What’s diff with sim code.
function simstep(spikerec, upcoming_input_spikes, ISI_distributions, t)
t_next_input_spike = peek(upcoming_input_spikes).second # (.first is neuron ID).
if t ≥ t_next_input_spike
n = dequeue!(upcoming_input_spikes) # ID of the fired input neuron
push!(spikerec[n], t)
tn = t + rand(ISI_distributions[n]) # Next spike time for the fired neuron
enqueue!(upcoming_input_spikes, n => tn)
end
end
input_neuron_IDs = CVec(collect(1:length(ISI_distributions)), getaxes(ISI_distributions))
@unpack upcoming_input_spikes = s.state.variable_in_time;
first_input_spike_times = rand.(ISI_distributions)
spikerec = Dict{Int, Vector{Float64}}()
empty!(upcoming_input_spikes)
for (n, t) in zip(input_neuron_IDs, first_input_spike_times)
enqueue!(upcoming_input_spikes, n => t)
spikerec[n] = []
end
# duration = p.sim.duration
duration = 1minutes
@showprogress for t in linspace(0, duration, round(Int, duration / p.sim.Δt))
simstep(spikerec, upcoming_input_spikes, ISI_distributions, t)
end
Progress: 100%|█████████████████████████████████████████| Time: 0:00:01
num_spikes = length.(values(spikes))
spikerates = num_spikes ./ duration
plt.hist(spikerates);
(Note that here we sim for all inputs but not all time; in previous plot we sim’ed for all time but not all inputs).
Ma huh?
This is almost exactly the code in step_sim!

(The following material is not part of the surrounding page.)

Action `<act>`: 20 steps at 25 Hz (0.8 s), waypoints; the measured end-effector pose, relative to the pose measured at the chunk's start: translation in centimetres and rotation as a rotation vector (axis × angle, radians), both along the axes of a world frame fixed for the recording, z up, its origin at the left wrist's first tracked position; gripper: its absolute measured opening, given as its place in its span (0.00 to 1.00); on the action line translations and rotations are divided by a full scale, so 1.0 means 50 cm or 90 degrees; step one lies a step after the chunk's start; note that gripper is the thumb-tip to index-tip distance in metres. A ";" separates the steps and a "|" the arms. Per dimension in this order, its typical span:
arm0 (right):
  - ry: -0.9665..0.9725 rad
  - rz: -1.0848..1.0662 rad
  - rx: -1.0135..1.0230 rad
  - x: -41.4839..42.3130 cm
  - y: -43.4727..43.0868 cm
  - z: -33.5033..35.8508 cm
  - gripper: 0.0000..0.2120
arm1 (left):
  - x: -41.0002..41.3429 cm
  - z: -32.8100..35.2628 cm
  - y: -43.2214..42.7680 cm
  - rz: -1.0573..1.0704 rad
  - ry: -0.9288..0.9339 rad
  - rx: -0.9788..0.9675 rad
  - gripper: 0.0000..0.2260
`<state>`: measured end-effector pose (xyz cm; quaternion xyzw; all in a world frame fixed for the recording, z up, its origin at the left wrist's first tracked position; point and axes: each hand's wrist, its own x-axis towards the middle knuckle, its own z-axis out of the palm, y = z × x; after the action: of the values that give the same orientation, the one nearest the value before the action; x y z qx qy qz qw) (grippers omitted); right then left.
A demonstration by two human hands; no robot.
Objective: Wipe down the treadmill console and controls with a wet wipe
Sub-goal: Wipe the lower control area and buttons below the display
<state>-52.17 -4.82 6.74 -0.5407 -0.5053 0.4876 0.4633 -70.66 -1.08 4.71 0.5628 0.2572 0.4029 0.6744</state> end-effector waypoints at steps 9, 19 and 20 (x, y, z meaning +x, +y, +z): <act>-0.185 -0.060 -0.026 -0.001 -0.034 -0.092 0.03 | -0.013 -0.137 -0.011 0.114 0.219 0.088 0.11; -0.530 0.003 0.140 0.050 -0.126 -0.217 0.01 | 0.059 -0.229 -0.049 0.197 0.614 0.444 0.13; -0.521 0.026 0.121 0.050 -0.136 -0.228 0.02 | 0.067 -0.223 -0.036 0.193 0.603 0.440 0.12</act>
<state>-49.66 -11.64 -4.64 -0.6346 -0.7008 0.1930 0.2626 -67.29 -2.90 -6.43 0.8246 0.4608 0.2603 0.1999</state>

@less VoltageToMap.step_sim!(s, p.sim, [], 1)
function step_sim!(state, params::SimParams, rec, i)
@unpack ISI_distributions, postsynapses, Δg, E = state.fixed_at_init
@unpack vars, diff, upcoming_input_spikes = state.variable_in_time
@unpack t, v, u, g = vars
@unpack Δt, synapses, izh_neuron = params
@unpack C, k, v_rest, v_thr, a, b, v_peak, v_reset, Δu = izh_neuron
# Sum synaptic currents
I_s = zero(u)
for (gi, Ei) in zip(g, E)
I_s += gi * (v - Ei)
end
# Differential equations
diff.v = (k * (v - v_rest) * (v - v_thr) - u - I_s) / C
diff.u = a * (b * (v - v_rest) - u)
for i in eachindex(g)
diff.g[i] = -g[i] / synapses.τ
end
# Euler integration
@. vars += diff * Δt
# Izhikevich neuron spiking threshold
if v ≥ v_peak
vars.v = v_reset
vars.u += Δu
end
# Record membrane voltage
rec.v[i] = v
# Input spikes
t_next_input_spike = peek(upcoming_input_spikes).second # (.first is neuron ID).
if t ≥ t_next_input_spike
n = dequeue!(upcoming_input_spikes) # ID of the fired input neuron
push!(rec.input_spikes[n], t)
for s in postsynapses[n]
g[s] += Δg[s]
end
tn = t + rand(ISI_distributions[n]) # Next spike time for the fired neuron
enqueue!(upcoming_input_spikes, n => tn)
end
# Unhandled edge case: multiple spikes in the same time bin get processed with
# increasing delay. (This problem goes away when using diffeq.jl, `adaptive`).
end
(https://github.com/tfiers/phd/blob/da6bc5b/pkg/VoltageToMap/src/sim/step.jl)
mean_ISIs_sim = mean.(VoltageToMap.to_ISIs.(s.input_spikes))
plt.hist(mean_ISIs_sim / seconds, bins=20);
Wait what. The mean ISI distr does look lognormal i.e. correct.
Then why doesn’t the rate distr?
plt.hist(length.(s.input_spikes) / p.sim.duration / Hz, bins=20);
Let’s investigate two concrete neurons.
findmin(mean_ISIs_sim), findmax(mean_ISIs_sim)
((0.3444, 1862), (7.393, 5513))
length(s.input_spikes[1862]), length(s.input_spikes[5513])
(1742, 81)
Wut. (This is a great, expected spread).
1742/10minutes, 81/10minutes
(2.903, 0.135)
Ok so the normal diagram has correct values.
How does a normal simulated fr distr arise from lognormal mean ISIs.